§ **Your task**
Every line from the top of the records below through the one containing "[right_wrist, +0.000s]" must be copied exactly, and the pictures must not be.
[Source information Boundary: Start]
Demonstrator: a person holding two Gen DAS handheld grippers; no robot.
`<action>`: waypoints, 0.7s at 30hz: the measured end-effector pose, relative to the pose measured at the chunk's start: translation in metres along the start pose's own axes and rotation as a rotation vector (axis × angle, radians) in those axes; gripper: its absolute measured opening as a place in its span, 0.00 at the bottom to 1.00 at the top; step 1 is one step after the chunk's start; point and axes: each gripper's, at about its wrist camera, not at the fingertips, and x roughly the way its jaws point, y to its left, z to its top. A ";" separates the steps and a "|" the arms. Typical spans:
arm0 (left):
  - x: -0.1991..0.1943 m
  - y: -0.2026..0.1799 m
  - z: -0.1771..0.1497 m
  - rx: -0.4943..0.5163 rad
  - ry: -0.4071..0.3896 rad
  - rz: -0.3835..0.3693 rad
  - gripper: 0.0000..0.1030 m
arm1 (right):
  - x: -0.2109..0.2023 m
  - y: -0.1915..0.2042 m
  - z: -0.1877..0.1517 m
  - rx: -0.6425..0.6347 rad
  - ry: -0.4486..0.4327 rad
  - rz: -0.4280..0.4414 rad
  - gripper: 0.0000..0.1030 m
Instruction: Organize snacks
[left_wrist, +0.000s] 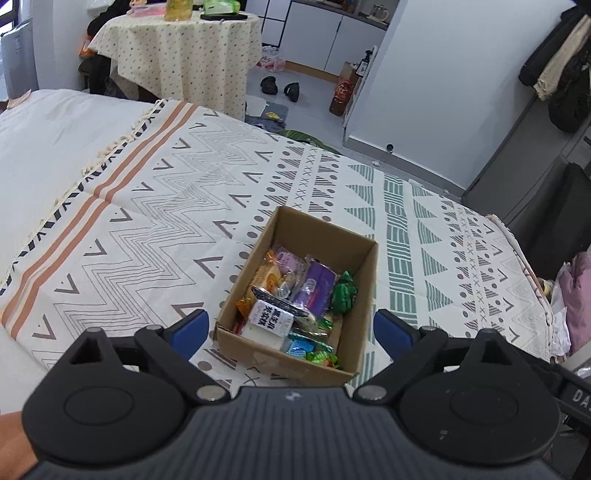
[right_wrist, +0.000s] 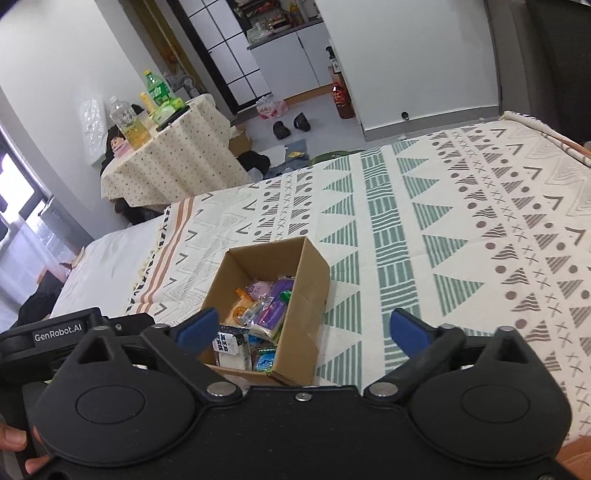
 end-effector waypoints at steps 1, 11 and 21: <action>-0.002 -0.003 -0.001 0.008 0.000 -0.003 0.93 | -0.003 -0.002 -0.001 0.002 -0.001 -0.007 1.00; -0.030 -0.030 -0.025 0.108 -0.025 -0.028 0.99 | -0.038 -0.021 -0.019 0.019 -0.012 -0.064 1.00; -0.067 -0.037 -0.048 0.144 -0.085 -0.068 1.00 | -0.083 -0.027 -0.038 0.010 -0.108 -0.118 1.00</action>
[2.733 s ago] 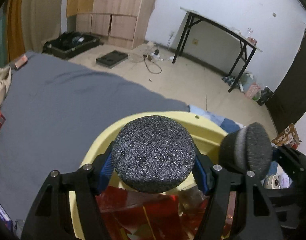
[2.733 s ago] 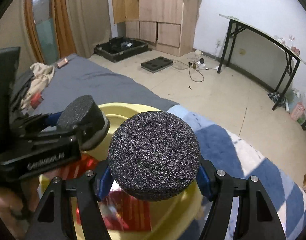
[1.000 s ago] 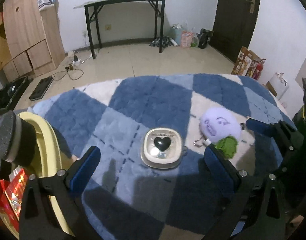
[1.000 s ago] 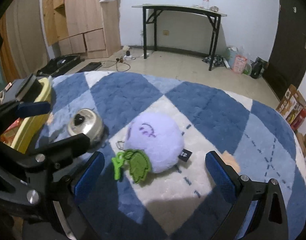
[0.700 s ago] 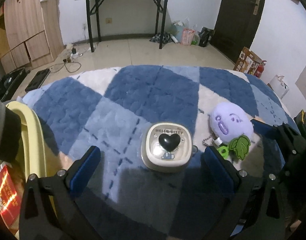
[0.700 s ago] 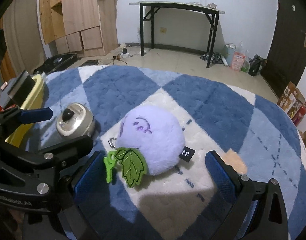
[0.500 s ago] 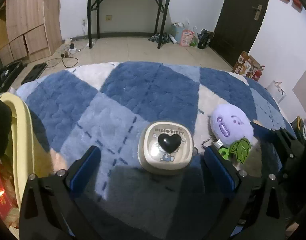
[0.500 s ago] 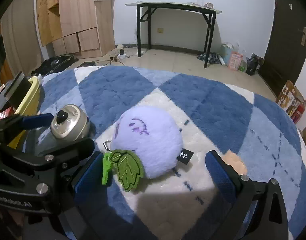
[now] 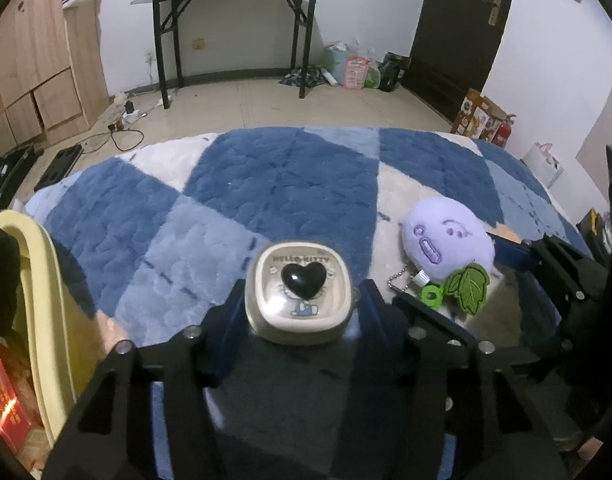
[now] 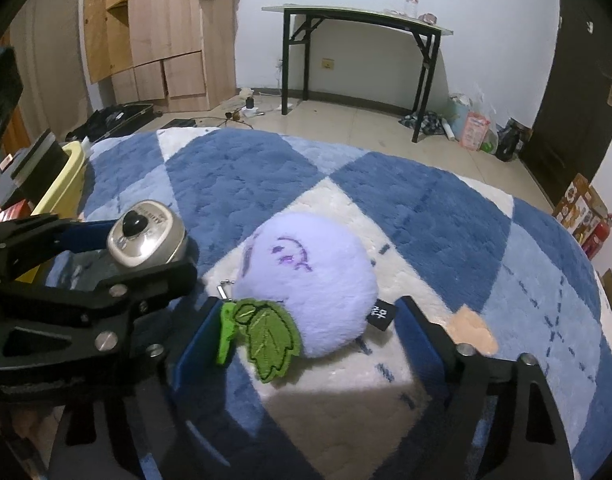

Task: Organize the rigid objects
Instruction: 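Grasp the white Hello Kitty device with the left gripper while the right gripper grasps the lavender plush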

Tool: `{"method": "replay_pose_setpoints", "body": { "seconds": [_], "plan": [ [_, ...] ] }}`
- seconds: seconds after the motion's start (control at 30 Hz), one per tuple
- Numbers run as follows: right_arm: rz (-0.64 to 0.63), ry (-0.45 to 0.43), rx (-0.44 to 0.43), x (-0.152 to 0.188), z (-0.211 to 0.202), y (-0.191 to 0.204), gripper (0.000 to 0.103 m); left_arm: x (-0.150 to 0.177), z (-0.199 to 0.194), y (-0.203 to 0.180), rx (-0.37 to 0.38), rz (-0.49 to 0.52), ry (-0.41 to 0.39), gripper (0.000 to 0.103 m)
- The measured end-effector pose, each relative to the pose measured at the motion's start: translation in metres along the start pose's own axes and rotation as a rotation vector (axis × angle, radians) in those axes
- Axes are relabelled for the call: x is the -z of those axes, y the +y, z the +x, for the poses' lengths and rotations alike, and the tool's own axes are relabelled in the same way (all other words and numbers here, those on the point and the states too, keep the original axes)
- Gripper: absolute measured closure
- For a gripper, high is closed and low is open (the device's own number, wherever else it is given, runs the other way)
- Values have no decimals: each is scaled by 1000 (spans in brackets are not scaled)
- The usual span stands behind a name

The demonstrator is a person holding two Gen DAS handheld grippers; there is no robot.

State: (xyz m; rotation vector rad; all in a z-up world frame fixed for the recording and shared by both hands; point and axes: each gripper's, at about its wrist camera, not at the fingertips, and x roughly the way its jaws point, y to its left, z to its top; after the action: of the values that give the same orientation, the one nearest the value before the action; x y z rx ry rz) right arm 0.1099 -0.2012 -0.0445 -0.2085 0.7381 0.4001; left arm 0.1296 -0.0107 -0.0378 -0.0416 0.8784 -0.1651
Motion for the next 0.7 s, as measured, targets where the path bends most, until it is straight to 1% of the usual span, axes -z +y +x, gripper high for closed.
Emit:
{"method": "replay_pose_setpoints", "body": {
  "seconds": [0.07,0.1,0.17,0.2,0.27,0.33,0.4,0.6,0.67,0.7],
  "plan": [
    [-13,-1,0,0,0,2,27,0,0,0,4,0,-1,47],
    [-19,-2,-2,0,-1,3,31,0,0,1,10,-3,-1,47],
    [-25,-7,-9,0,-3,4,42,-1,-1,3,19,-10,-1,47],
    [-29,-7,-25,-1,-3,4,50,-1,-1,3,20,-10,-1,47],
    [-35,-7,-32,0,-5,5,53,-1,-3,3,17,-5,2,47],
    [-34,-6,-35,0,-6,4,59,-2,-4,4,18,-8,0,47],
    [-31,-7,-38,-1,-7,2,61,-1,-3,8,25,-19,0,47],
    [-30,-16,-27,0,-6,4,61,0,1,5,12,-26,-28,47],
    [-34,-15,-30,0,-6,6,63,0,0,5,12,-25,-24,47],
    [-39,-14,-30,0,-7,6,66,0,0,5,10,-22,-25,47]
  ]
}}
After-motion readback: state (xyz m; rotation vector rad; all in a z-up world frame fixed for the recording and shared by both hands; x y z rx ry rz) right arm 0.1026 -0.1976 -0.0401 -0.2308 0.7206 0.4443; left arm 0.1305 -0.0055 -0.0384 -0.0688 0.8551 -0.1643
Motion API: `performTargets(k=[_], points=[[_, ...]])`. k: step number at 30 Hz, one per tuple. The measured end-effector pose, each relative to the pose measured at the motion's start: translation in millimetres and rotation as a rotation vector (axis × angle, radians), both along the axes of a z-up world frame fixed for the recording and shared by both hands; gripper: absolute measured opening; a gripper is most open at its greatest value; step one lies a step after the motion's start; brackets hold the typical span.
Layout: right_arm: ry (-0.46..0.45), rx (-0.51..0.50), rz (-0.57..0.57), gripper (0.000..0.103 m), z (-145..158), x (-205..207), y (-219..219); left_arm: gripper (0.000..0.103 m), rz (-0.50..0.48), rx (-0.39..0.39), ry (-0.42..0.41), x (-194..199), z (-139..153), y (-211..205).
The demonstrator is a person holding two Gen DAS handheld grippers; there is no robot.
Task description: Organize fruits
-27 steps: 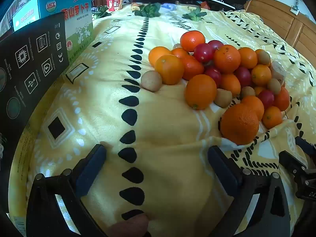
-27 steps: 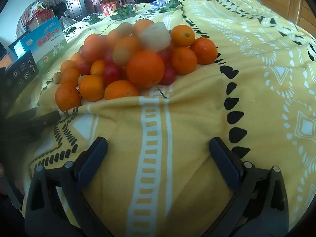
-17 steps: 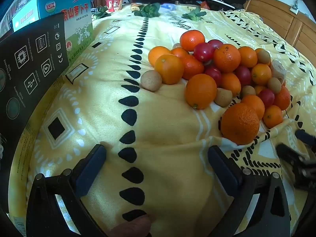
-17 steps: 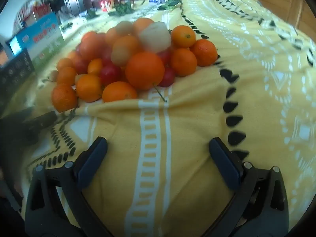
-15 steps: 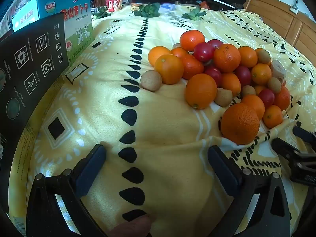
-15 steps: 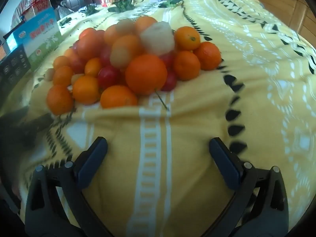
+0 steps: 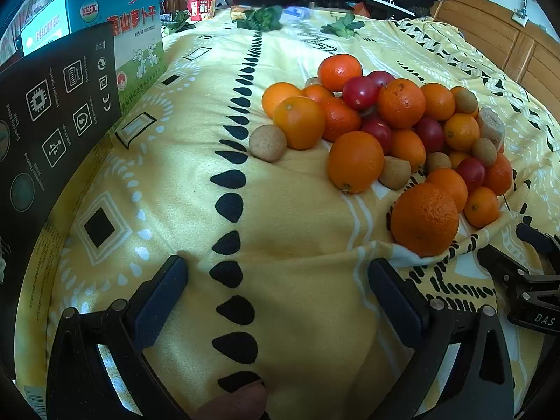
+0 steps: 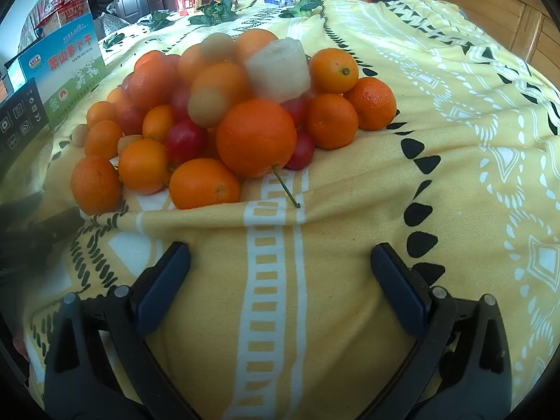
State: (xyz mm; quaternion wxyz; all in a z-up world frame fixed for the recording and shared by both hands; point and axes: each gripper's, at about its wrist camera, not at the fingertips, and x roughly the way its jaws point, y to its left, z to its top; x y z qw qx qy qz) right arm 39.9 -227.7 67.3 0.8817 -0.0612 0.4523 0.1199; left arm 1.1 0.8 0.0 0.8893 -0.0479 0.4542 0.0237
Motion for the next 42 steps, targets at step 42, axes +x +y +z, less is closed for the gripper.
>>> performTargets(k=[42], points=[[0.0, 0.001, -0.001, 0.103, 0, 0, 1, 0.103, 0.004, 0.009, 0.003, -8, 4, -5]])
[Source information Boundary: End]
§ **Response**
Demonstrator: a person holding two Gen DAS handheld grippers; no robot.
`<action>`: waypoints, 0.7s at 30hz: the measured end-effector pose, relative to the pose measured at the chunk's start: translation in metres along the start pose's own axes and rotation as a rotation vector (axis × angle, radians) in those axes; gripper: its absolute measured opening as a place in its span, 0.00 at the bottom to 1.00 at the top; step 1 is one step after the chunk's start; point and axes: each gripper's, at about its wrist camera, not at the fingertips, and x roughly the way its jaws point, y to its left, z to its top. A ";" separates the steps and a "|" the arms. Typical spans:
arm0 (left):
  - x: -0.1991..0.1943 m
  - y: -0.2026..0.1799 m
  - z: -0.1771..0.1497 m
  - rx: -0.4943..0.5163 rad
  - ry: -0.4071..0.3896 rad
  - rz: -0.3835..0.3693 rad
  - gripper: 0.0000..0.1030 m
arm1 (right):
  - x: -0.2109..0.2023 m
  - y: -0.1915..0.2042 m
  - z: -0.1877..0.1517 m
  - rx: -0.6425..0.6347 rad
  - ry: -0.4486..0.4327 rad
  - rz: -0.4280..0.4414 rad
  - gripper: 0.0000..0.1030 m
Instruction: Organize snacks
[left_wrist, +0.000s] 
[right_wrist, +0.000s] 

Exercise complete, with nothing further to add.